I'd also agree with good posture, which includes when we're sitting. And I'd agree with core exercises-- there are crunchless core exercise videos right here on Spark. A quick one to get started with could be Bootcamp: 7-minute Belly Blast Workout With Dumbbells. That one is done standing, you don't even get down on the floor at all. The dumbbells part is for one little section of leaning side to side. You can do it without the dumbbells even. Don't be put off about the "bootcamp" word... it's not super strenuous, and it's only 7 minutes long.
After I've done some core exercises, it makes me more conscious of my core muscles and my posture-- at least for the remainder of that particular day. lol Which is a pretty good argument for doing at least a little something in the way of core exercise every other day or at least twice a week. When we exercise, it tones up the muscles in whatever area we're working on, which is what people are talking about-- losing inches even if we're not losing a lot of weight. So it makes sense to be exercising and toning up the muscles, while we're eating at a calorie deficit.... so we lose the pounds and lose some inches, too.

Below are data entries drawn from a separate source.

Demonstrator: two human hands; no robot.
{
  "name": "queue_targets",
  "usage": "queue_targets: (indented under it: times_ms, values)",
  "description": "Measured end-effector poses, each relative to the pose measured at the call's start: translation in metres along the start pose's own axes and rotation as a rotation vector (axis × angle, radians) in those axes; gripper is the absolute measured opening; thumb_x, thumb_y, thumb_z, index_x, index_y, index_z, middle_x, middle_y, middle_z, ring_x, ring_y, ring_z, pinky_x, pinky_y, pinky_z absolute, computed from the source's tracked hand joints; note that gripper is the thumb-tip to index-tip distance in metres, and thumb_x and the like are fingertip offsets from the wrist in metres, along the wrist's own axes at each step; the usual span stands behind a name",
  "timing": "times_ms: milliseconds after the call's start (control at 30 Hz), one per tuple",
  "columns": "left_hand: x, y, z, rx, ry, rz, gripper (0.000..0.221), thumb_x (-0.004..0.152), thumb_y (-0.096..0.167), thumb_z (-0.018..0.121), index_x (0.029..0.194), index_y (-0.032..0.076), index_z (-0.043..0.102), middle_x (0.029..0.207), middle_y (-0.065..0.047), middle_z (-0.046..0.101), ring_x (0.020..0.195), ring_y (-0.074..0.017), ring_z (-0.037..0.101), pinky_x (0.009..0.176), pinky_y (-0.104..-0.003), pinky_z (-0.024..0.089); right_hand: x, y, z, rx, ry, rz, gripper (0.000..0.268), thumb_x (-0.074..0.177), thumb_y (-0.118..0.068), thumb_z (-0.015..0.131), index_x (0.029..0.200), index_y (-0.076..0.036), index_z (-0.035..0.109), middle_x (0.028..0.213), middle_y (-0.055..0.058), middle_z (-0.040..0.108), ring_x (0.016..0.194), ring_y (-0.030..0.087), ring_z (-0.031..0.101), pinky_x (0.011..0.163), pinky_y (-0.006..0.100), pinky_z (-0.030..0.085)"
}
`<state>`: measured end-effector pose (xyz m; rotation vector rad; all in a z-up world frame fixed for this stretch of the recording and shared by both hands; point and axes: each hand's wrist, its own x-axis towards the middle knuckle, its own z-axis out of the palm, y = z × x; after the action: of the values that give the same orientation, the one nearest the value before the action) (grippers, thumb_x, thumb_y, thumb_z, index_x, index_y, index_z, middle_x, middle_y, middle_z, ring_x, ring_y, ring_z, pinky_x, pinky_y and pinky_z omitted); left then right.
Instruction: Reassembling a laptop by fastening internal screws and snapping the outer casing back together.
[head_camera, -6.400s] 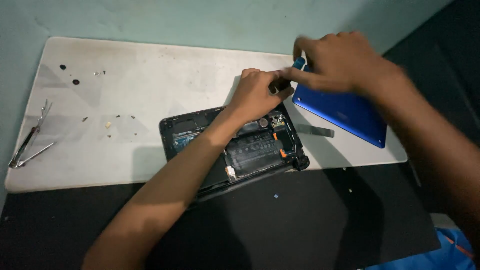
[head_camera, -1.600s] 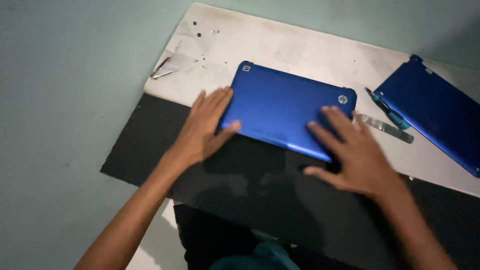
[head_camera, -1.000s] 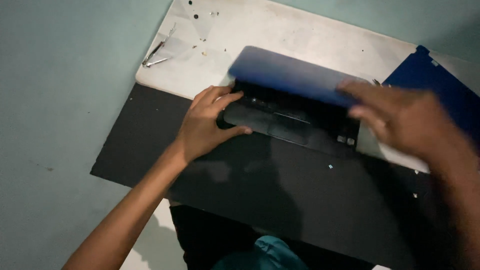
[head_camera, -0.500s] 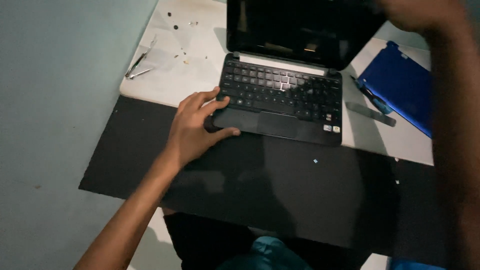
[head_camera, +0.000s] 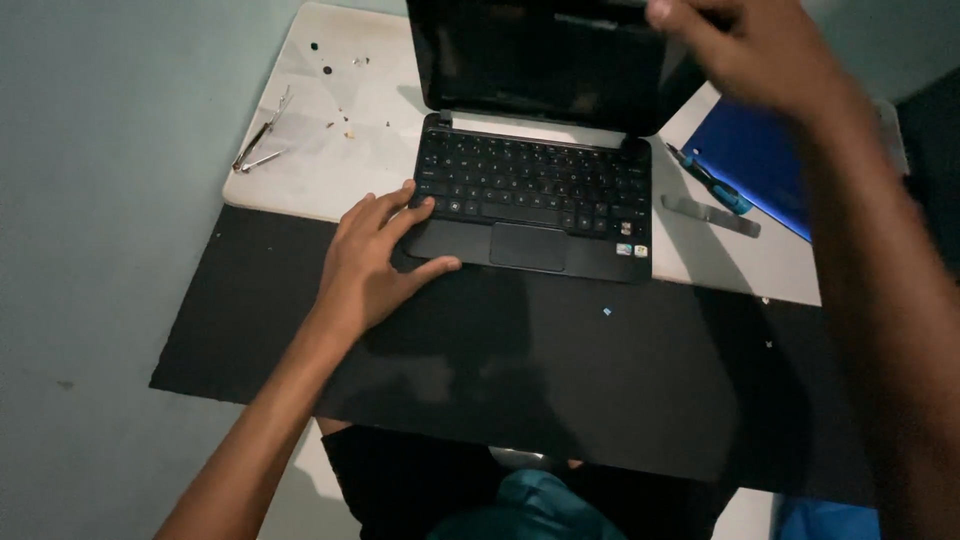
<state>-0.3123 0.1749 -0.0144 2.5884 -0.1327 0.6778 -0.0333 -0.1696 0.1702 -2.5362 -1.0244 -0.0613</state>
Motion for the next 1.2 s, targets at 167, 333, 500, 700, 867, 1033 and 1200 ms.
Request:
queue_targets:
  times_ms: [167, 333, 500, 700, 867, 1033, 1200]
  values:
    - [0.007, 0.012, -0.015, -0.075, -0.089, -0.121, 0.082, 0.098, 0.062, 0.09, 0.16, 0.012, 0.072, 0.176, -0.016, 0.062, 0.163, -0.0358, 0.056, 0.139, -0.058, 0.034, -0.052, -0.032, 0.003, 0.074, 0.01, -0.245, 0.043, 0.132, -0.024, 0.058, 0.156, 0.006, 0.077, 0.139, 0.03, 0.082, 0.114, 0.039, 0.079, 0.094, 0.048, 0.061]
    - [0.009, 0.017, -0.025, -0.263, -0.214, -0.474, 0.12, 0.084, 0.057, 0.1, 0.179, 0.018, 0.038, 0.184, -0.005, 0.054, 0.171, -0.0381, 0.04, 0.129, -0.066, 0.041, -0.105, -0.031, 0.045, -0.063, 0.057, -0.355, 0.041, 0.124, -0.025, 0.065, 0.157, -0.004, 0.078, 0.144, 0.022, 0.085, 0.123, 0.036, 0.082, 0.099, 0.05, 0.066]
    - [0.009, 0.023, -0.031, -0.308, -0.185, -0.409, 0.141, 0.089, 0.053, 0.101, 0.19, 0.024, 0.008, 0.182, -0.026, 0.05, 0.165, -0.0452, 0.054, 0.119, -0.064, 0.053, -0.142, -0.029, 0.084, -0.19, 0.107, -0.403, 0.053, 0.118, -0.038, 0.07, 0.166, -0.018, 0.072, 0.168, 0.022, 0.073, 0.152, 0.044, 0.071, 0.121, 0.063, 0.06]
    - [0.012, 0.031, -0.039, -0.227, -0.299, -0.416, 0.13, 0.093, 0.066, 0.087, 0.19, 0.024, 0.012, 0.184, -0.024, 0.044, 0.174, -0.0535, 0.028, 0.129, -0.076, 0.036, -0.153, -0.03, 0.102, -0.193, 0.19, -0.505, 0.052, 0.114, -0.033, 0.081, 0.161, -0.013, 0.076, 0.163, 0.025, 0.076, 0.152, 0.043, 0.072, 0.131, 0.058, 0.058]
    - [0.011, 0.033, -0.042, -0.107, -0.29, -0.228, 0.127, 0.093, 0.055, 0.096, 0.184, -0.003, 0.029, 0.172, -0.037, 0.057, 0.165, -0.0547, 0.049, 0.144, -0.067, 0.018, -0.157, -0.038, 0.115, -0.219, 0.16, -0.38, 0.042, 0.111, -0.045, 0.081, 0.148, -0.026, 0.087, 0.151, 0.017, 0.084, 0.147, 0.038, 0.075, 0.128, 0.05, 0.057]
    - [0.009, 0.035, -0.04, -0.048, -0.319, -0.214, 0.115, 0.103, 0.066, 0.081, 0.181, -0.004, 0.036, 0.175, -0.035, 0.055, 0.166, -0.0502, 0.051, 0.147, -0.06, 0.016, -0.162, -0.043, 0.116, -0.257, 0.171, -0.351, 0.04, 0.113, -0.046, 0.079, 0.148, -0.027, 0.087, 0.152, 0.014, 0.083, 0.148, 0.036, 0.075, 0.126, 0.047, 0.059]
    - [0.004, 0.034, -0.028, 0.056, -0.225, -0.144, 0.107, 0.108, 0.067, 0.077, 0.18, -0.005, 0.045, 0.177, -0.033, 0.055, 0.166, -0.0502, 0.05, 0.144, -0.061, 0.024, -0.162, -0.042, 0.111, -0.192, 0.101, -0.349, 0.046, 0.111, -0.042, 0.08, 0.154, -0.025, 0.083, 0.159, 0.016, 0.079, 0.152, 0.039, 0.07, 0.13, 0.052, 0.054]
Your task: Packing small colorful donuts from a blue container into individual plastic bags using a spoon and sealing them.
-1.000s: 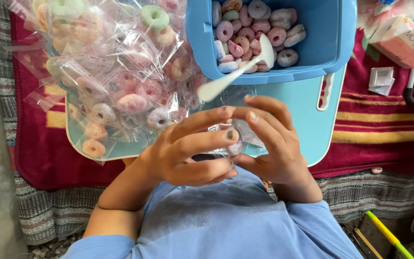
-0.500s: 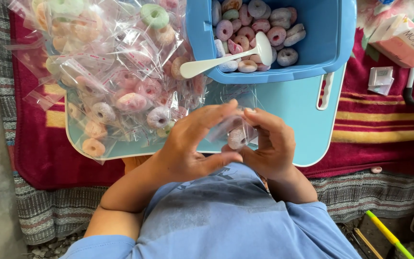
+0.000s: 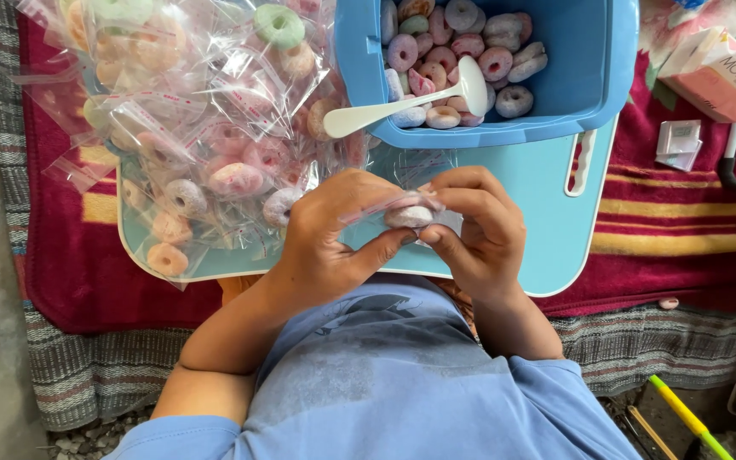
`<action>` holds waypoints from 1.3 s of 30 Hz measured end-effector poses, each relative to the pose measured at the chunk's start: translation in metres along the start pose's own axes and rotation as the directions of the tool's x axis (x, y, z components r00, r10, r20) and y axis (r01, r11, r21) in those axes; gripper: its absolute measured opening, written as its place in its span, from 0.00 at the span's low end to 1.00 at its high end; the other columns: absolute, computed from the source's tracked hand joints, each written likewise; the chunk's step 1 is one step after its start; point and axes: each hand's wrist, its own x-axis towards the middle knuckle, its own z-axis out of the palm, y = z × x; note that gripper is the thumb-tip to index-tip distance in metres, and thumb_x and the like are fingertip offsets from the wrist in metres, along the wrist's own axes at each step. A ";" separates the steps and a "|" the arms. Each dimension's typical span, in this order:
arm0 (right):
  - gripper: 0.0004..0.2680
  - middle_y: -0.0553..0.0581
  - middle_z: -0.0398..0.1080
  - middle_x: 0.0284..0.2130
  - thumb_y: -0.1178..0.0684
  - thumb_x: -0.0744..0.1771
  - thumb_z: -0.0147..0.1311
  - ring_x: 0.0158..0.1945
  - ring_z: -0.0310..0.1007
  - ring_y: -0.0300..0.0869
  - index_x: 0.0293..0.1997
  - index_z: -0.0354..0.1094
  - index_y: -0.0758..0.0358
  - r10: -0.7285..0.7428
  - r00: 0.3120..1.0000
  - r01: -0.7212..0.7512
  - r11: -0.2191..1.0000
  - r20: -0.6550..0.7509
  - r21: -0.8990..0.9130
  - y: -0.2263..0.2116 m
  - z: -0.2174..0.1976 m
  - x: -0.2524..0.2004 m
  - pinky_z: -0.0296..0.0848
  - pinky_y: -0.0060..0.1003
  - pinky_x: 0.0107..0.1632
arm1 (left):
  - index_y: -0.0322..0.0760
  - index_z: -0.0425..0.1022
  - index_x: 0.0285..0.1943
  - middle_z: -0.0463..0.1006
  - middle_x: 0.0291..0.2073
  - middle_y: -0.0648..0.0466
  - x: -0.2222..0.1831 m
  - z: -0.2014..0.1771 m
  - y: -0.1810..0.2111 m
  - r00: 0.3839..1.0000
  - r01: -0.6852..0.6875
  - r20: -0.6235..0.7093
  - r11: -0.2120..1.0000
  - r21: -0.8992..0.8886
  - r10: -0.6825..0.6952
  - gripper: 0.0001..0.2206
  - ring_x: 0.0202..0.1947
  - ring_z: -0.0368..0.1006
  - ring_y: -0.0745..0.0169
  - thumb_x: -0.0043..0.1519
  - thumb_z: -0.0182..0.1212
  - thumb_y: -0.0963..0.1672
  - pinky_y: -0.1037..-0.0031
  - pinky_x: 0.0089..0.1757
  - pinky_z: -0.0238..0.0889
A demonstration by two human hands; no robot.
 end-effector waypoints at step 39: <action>0.16 0.72 0.72 0.35 0.62 0.68 0.57 0.39 0.78 0.53 0.60 0.56 0.79 -0.115 0.991 0.127 0.970 -0.065 0.207 0.038 -0.011 -0.015 0.81 0.43 0.47 | 0.31 0.81 0.41 0.82 0.30 0.48 -0.017 -0.038 -0.003 0.905 -0.216 -0.368 0.976 0.038 0.215 0.03 0.30 0.80 0.51 0.60 0.69 0.37 0.63 0.36 0.75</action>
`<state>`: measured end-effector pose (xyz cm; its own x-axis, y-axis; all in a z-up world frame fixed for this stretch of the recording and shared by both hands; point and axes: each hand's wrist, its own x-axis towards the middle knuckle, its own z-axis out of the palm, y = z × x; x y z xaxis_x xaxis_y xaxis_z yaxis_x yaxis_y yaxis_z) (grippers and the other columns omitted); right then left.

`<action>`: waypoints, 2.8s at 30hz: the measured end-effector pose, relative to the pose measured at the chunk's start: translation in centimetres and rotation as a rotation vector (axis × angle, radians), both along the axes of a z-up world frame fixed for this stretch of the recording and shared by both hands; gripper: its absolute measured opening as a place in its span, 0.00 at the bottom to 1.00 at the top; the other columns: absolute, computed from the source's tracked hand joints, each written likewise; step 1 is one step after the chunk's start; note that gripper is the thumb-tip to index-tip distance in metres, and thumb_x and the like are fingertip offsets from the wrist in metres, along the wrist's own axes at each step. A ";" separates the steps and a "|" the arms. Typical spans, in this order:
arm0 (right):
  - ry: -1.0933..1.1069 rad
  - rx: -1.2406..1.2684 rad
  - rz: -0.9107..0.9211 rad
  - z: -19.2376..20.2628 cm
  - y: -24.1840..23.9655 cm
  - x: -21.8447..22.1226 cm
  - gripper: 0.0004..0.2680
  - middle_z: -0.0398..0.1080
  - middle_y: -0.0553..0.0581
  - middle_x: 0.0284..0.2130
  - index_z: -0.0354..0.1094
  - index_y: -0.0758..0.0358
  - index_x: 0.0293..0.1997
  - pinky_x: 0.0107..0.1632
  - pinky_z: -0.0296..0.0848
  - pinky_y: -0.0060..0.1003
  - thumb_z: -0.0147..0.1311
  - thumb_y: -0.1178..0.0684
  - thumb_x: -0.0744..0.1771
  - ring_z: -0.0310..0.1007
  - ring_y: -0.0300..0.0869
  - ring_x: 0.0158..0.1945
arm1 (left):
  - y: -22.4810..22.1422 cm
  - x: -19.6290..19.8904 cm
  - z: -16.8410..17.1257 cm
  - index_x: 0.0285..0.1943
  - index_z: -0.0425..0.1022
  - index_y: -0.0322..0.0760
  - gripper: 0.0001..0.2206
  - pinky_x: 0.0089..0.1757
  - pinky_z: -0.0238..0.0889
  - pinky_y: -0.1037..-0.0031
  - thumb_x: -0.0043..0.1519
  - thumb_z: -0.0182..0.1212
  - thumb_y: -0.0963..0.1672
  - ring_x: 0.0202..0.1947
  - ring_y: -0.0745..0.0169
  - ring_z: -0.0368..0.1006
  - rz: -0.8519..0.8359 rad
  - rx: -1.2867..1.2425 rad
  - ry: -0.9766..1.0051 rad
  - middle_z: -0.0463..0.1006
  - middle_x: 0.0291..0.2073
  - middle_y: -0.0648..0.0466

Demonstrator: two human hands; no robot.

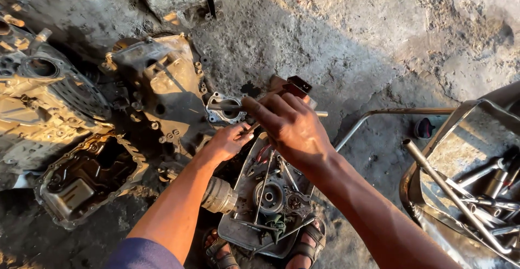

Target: Securing and aligning internal components of a disassembled car engine using a metal hand tool.

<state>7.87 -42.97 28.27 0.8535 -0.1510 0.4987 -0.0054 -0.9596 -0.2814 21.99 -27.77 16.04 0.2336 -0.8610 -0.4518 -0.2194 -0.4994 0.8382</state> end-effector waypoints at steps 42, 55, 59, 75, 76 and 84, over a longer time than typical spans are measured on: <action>0.484 0.048 -0.336 5.9 4.7 -8.8 0.15 0.69 0.53 0.51 0.78 0.48 0.42 0.48 0.63 0.58 0.59 0.32 0.63 0.60 0.56 0.57 | -5.8 -3.4 8.5 0.84 0.33 0.57 0.44 0.45 0.77 0.60 0.63 0.56 0.36 0.46 0.46 0.75 -0.221 0.280 -0.184 0.66 0.65 0.35; 0.407 0.094 -0.232 7.0 -2.1 -2.3 0.17 0.66 0.58 0.53 0.76 0.35 0.56 0.52 0.55 0.56 0.38 0.34 0.70 0.56 0.53 0.53 | -2.2 -7.8 7.2 0.53 0.62 0.27 0.07 0.21 0.72 0.77 0.68 0.53 0.35 0.16 0.63 0.67 0.076 -0.721 -0.788 0.70 0.27 0.47; 0.481 -0.029 -0.383 6.2 0.0 -6.3 0.11 0.69 0.51 0.45 0.77 0.39 0.46 0.47 0.55 0.55 0.46 0.37 0.69 0.63 0.55 0.51 | -2.3 -7.4 6.8 0.59 0.62 0.32 0.12 0.14 0.66 0.76 0.70 0.55 0.41 0.14 0.67 0.67 0.086 -0.339 -0.566 0.71 0.23 0.51; 0.318 0.102 -0.330 6.5 1.0 0.2 0.13 0.66 0.49 0.43 0.77 0.43 0.40 0.53 0.60 0.49 0.47 0.35 0.71 0.64 0.50 0.52 | -2.0 -7.8 6.6 0.37 0.63 0.47 0.04 0.22 0.69 0.61 0.65 0.51 0.45 0.16 0.51 0.75 0.158 -0.632 -1.070 0.72 0.23 0.57; 0.319 0.099 -0.328 6.1 0.6 -0.9 0.13 0.66 0.49 0.43 0.77 0.43 0.40 0.53 0.60 0.49 0.47 0.35 0.71 0.64 0.50 0.52 | -2.3 -8.1 5.5 0.37 0.63 0.47 0.04 0.22 0.69 0.61 0.65 0.51 0.45 0.16 0.51 0.75 0.162 -0.633 -1.069 0.72 0.23 0.57; 0.610 0.090 -0.580 4.5 4.7 -8.9 0.15 0.73 0.48 0.40 0.71 0.44 0.54 0.49 0.59 0.48 0.43 0.35 0.68 0.68 0.47 0.44 | -3.0 -8.3 6.3 0.55 0.61 0.35 0.07 0.10 0.49 0.81 0.75 0.45 0.44 0.09 0.76 0.53 -0.011 -0.243 -0.802 0.63 0.17 0.58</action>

While it's true that we can't spot reduce, and your body will take the fat off whatever area it's going to (you might wish to reduce your belly but you notice your butt or face or arms lose the fat faster), overall your belly will get smaller, as you continue to lose weight.
Good for you for releasing the 21 pounds. Walking is excellent exercise for core muscles. I've found that, over time, walking has made me "naturally" stand taller and hold my stomach in, without even thinking about it. Not 100%, but I've definitely made progress. Overall weight loss will help, as there isn't much we can do to spot reduce problem areas, but walking is a good way to strengthen abdominal muscles without crunches.
Fitness Minutes: (31,009)
4/1/14 4:16 P
After losing a few pounds I got myself fitted for a new bra and gained a waistline. It is amazing what the right bra can do for your figure. Little did I know I had been wearing the wrong size and the wrong type of bra for my size and height. Make sure you have someone who knows how to properly measure you for a bra and don't be afraid to spend more on a good bra, I left with two new bras, a great looking new figure and more than $300 less in my wallet. Still the best money I have spent all year!
Fitness Minutes: (6,555)
4/1/14 2:37 P
Also, make sure that you are standing with good posture. Bad posture can make you look as much as 20 pounds heavier.
4/1/14 2:33 P
Pilates. Search for core pilates exercises on youtube.
You need to strengthen and tone your transversus abdominus and your rectus abdominus. You can google them to learn more...but pilates is your best bet.
I am enjoying healthy meals and have adapted an active lifestyle where I exercise daily, I have released 21 pounds but since hitting menopause, I have a large middle, I look like I'm pregnant. If I stand sideways, it looks like a beer belly! It starts at the top of my breastbone. Huh? Any thoughts? Forget crunches, LOL. Thanks for any input.